▸ GIVEN INFORMATION:
"""

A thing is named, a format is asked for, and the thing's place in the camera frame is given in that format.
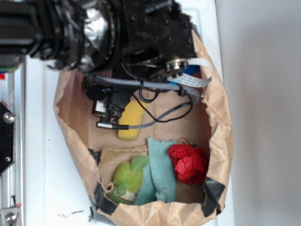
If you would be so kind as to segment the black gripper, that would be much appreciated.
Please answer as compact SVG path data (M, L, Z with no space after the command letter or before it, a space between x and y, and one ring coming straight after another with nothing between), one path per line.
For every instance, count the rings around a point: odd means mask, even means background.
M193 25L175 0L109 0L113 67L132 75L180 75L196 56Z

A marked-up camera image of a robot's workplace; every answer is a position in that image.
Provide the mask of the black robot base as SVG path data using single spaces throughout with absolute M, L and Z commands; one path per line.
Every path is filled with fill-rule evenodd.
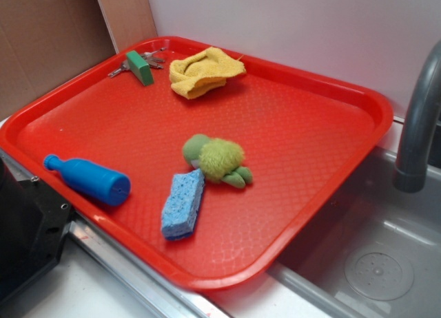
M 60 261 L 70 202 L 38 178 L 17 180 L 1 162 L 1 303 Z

"""
"""

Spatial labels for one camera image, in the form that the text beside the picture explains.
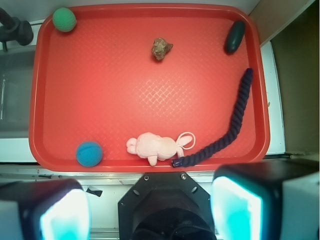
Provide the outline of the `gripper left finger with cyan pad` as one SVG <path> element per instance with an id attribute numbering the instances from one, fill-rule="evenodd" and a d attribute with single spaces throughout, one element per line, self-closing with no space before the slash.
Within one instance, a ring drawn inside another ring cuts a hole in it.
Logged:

"""

▸ DESCRIPTION OF THE TASK: Find the string "gripper" in the listing and copy every line in which it occurs.

▸ EXERCISE RESPONSE:
If you would be so kind as to segment the black gripper, that would be much appreciated.
Provide the outline of the `gripper left finger with cyan pad` as one SVG <path> element per instance with an id attribute numbering the instances from one, fill-rule="evenodd" and a d attribute with single spaces throughout, one element per line, self-closing with no space before the slash.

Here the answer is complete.